Saurauia merrillii is a species of plant in the family Actinidiaceae. It is native to the Philippines.[1] Adolph Daniel Edward Elmer, the American botanist who first formally described the species, named it in honor of Elmer Drew Merrill, another American botanist.
It is a bush reaching 3 meters in height. Its membranous leaves are variable in size, but generally 15 by 4 centimeters. The tips of the leaves come to a point that curves backwards. The leaves are paler on their lower surface which has brown hairs. The leaves have 9-13 pairs of secondary veins emanating from their midribs. Its bristly petioles are 5-25 millimeters long. Inflorescences are pendulous and are axillary or emerge beneath leaves. The inflorescences are organized as panicles of about 6 flowers on a 3-5 centimeter long peduncle.

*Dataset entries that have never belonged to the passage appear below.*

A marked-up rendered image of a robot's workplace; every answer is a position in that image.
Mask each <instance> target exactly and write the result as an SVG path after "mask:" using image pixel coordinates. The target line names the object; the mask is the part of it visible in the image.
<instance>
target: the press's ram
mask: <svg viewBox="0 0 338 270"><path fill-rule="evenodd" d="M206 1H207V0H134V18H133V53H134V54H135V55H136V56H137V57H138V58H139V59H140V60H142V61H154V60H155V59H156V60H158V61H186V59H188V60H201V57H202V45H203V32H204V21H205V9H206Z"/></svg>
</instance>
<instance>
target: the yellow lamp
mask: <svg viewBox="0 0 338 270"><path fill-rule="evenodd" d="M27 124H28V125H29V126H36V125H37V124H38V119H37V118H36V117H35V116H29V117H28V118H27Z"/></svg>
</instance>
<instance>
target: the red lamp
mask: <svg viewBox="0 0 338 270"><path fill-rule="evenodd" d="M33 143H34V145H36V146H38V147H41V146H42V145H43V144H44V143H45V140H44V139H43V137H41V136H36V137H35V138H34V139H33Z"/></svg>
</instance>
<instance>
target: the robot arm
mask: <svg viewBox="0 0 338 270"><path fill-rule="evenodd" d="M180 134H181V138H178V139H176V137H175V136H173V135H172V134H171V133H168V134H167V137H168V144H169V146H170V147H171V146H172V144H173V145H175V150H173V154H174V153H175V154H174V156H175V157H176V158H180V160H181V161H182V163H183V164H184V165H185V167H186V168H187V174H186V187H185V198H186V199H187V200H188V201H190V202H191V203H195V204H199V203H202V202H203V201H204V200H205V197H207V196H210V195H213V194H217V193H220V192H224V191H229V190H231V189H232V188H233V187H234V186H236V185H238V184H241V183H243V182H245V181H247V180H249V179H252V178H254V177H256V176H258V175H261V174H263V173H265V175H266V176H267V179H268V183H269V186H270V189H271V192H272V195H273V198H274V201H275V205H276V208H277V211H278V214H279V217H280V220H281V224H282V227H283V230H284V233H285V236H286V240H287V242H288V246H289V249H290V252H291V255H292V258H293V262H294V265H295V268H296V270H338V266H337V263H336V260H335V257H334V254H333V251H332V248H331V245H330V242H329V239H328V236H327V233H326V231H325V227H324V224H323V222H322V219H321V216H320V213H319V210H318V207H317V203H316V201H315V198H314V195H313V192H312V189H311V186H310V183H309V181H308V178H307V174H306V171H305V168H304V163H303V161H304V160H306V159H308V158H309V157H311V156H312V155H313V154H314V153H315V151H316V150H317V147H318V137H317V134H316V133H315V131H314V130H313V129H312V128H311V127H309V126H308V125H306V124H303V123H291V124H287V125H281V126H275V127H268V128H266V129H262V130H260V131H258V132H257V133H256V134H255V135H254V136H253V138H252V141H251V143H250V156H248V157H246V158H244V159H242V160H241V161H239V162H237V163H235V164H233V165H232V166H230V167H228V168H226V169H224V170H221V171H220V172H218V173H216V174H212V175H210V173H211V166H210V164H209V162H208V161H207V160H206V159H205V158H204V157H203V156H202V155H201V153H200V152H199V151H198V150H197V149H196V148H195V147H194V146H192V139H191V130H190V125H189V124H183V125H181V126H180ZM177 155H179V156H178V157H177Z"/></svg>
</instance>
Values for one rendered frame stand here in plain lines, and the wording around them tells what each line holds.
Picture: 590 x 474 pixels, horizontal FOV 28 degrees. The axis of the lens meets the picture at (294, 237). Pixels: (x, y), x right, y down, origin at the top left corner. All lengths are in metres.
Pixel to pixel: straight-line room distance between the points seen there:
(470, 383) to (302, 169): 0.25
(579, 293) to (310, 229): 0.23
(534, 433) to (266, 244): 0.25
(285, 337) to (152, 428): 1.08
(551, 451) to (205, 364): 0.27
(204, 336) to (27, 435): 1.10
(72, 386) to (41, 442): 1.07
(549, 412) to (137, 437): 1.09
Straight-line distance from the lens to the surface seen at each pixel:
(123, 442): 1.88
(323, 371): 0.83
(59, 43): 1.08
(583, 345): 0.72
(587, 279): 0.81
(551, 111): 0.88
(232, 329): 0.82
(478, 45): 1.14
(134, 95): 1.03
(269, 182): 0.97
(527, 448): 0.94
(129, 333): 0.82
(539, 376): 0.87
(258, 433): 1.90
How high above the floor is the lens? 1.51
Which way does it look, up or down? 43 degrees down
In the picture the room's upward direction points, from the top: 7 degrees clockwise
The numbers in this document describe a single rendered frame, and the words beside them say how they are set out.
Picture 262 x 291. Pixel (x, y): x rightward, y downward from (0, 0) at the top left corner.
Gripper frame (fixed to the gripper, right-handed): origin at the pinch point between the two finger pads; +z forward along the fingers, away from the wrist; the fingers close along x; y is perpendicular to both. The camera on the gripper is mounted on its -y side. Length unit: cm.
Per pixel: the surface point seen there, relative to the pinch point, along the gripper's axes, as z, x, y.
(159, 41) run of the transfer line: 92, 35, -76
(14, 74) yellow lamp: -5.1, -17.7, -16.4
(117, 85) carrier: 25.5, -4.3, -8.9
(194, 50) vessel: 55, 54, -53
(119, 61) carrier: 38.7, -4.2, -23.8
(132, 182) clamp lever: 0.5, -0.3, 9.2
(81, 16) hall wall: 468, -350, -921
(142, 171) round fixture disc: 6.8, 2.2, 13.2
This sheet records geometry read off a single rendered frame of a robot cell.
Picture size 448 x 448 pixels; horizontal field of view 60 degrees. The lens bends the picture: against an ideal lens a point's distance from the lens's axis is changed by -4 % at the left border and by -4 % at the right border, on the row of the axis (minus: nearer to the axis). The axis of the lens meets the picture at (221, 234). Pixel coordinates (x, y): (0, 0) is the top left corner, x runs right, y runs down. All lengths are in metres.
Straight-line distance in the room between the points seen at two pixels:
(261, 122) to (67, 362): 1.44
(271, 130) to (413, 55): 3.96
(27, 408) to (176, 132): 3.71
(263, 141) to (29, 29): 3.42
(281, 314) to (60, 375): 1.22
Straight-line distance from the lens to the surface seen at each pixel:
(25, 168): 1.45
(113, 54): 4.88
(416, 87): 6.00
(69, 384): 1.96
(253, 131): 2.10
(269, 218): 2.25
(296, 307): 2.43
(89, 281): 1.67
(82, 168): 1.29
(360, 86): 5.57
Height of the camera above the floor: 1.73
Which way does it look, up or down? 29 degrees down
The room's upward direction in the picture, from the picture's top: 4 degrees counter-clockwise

Its flowers have male and female reproductive structures. Its flowers have 5 oblong sepals that are 5 millimeters in length, and fused at their base. The sepals have patch of 3 millimeter long hairs in the middle of their outer surface. Its white corolla is 7 millimeters long and united at its base. Its flowers have up to 18 stamens with 2.56 millimeters long filaments and anthers that are yellow and 2 by 0.75 millimeters. Its flowers have 3 smooth styles that are 3 millimeters long and united at their base. Its fertilized ovaries smooth on the outside, with three hairy chambers that contain clusters of seeds.[2]
The pollen of Saurauia merrillii is shed as permanent tetrads.[3]